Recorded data

┌──

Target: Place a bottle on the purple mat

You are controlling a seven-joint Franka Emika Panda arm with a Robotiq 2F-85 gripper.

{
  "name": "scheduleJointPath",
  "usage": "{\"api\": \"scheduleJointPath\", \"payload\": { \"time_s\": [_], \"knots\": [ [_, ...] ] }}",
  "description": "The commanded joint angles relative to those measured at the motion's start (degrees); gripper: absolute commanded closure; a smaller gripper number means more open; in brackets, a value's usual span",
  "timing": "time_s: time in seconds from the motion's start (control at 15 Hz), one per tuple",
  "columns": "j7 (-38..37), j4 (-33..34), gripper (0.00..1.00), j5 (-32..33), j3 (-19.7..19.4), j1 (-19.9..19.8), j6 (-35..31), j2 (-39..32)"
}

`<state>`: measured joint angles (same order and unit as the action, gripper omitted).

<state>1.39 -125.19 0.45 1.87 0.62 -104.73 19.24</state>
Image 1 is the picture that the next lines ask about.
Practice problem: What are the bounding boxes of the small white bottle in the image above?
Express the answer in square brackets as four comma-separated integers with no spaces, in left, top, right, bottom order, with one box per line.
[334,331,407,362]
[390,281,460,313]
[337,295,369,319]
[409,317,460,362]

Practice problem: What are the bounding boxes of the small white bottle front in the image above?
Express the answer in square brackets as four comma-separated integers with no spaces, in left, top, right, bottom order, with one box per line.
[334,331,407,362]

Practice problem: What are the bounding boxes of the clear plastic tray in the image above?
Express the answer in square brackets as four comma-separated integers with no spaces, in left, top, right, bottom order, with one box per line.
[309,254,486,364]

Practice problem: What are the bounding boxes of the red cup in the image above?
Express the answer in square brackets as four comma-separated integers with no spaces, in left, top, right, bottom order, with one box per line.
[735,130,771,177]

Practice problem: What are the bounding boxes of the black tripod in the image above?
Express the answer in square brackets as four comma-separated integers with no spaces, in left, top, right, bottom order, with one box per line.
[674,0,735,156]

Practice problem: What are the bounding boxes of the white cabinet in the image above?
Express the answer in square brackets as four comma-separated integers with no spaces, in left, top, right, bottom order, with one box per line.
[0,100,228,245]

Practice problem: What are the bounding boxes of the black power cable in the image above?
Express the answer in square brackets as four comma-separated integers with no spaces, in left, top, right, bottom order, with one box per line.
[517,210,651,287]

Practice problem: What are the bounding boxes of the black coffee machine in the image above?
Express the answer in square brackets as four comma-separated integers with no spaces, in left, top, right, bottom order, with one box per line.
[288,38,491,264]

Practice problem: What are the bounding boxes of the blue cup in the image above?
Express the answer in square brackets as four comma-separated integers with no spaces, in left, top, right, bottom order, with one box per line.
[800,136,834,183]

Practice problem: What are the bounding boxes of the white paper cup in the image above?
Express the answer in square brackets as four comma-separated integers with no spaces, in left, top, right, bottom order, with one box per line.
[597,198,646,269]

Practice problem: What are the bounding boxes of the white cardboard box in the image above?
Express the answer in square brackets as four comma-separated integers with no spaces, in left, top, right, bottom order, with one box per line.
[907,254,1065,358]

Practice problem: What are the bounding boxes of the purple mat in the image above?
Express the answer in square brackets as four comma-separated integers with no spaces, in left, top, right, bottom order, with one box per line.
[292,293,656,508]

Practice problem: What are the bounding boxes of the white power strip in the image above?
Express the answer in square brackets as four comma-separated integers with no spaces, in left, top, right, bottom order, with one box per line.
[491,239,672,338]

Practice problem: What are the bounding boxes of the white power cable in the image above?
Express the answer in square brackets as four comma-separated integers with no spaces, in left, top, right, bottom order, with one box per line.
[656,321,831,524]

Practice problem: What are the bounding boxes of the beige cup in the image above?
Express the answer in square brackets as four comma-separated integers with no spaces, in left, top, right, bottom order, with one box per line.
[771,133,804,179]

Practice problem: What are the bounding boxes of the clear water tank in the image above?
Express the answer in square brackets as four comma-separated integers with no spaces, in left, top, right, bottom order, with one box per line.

└──

Task objective: Output all of the records, keeping every word exact.

Expected output:
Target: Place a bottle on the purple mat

You are controlling a seven-joint Franka Emika Panda arm with a Robotiq 2F-85 gripper.

{
  "name": "scheduleJointPath",
  "usage": "{\"api\": \"scheduleJointPath\", \"payload\": { \"time_s\": [_], \"knots\": [ [_, ...] ] }}",
  "description": "The commanded joint angles relative to those measured at the motion's start (degrees); gripper: absolute commanded closure; a smaller gripper number means more open; in brackets, a value's usual span",
  "timing": "time_s: time in seconds from the motion's start (control at 15 Hz), one per tuple",
  "columns": "j7 (-38..37), j4 (-33..34), gripper (0.00..1.00), j5 (-32..33), j3 (-19.7..19.4), j1 (-19.9..19.8), j6 (-35..31), j2 (-39..32)"
}

`<state>`: measured joint angles (same order and unit as the action, gripper omitted).

<state>1.39 -125.19 0.45 1.87 0.62 -104.73 19.24</state>
Image 1 is the picture that the next lines ask about.
Practice problem: What are the bounding boxes of the small white bottle in the image above?
Express the answer in square brackets as four comma-separated integers with no spaces, in left, top, right, bottom order, with one box per line.
[334,331,407,362]
[390,281,460,313]
[337,295,369,319]
[409,317,460,362]

Practice problem: What are the bounding boxes of the small white bottle front in the image above?
Express the answer in square brackets as four comma-separated integers with no spaces, in left, top, right, bottom order, with one box per line.
[334,331,407,362]

Practice problem: What are the bounding boxes of the clear plastic tray in the image above?
Express the answer in square brackets as four comma-separated integers with no spaces, in left, top, right, bottom order, with one box per line.
[309,254,486,364]

Practice problem: What are the bounding boxes of the red cup in the image above?
Express the answer in square brackets as four comma-separated integers with no spaces, in left, top, right, bottom order, with one box per line.
[735,130,771,177]

Practice problem: What are the bounding boxes of the black tripod in the image above?
Express the answer in square brackets as four comma-separated integers with no spaces, in left, top, right, bottom order, with one box per line.
[674,0,735,156]

Practice problem: What are the bounding boxes of the white cabinet in the image above?
Express the answer in square brackets as four comma-separated integers with no spaces, in left, top, right, bottom order, with one box per line.
[0,100,228,245]

Practice problem: What are the bounding boxes of the black power cable in the image above?
Express the answer in square brackets as four comma-separated integers with no spaces, in left, top, right, bottom order, with one box per line.
[517,210,651,287]

Practice problem: What are the bounding boxes of the black coffee machine in the image above?
Express the answer in square brackets as four comma-separated integers with no spaces, in left, top, right, bottom order, with one box per line.
[288,38,491,264]

Practice problem: What are the bounding boxes of the blue cup in the image above?
Express the answer in square brackets as four comma-separated integers with no spaces, in left, top, right, bottom order, with one box per line.
[800,136,834,183]

Practice problem: What are the bounding boxes of the white paper cup in the image above?
Express the answer in square brackets as four comma-separated integers with no spaces, in left, top, right, bottom order, with one box per line.
[597,198,646,269]

Practice problem: What are the bounding boxes of the white cardboard box in the image above?
Express the answer in square brackets as four comma-separated integers with no spaces, in left, top, right, bottom order, with one box per line.
[907,254,1065,358]

Practice problem: What are the bounding boxes of the purple mat in the image above?
Express the answer in square brackets as four comma-separated integers with no spaces, in left, top, right, bottom order, with one box per line.
[292,293,656,508]

Practice problem: What are the bounding boxes of the white power strip in the image above?
Express the answer in square brackets as four comma-separated integers with no spaces, in left, top, right, bottom order, with one box per line.
[491,239,672,338]

Practice problem: What are the bounding boxes of the white power cable in the image above?
Express the answer in square brackets as four comma-separated integers with no spaces, in left, top, right, bottom order, with one box per line.
[656,321,831,524]

Practice problem: What are the bounding boxes of the beige cup in the image above?
Express the answer in square brackets as four comma-separated integers with no spaces, in left, top, right, bottom order, with one box per line.
[771,133,804,179]

Practice problem: What are the bounding boxes of the clear water tank in the image above?
Express the answer in square brackets as four comma-separated integers with no spaces, in left, top, right, bottom order, with one box per line.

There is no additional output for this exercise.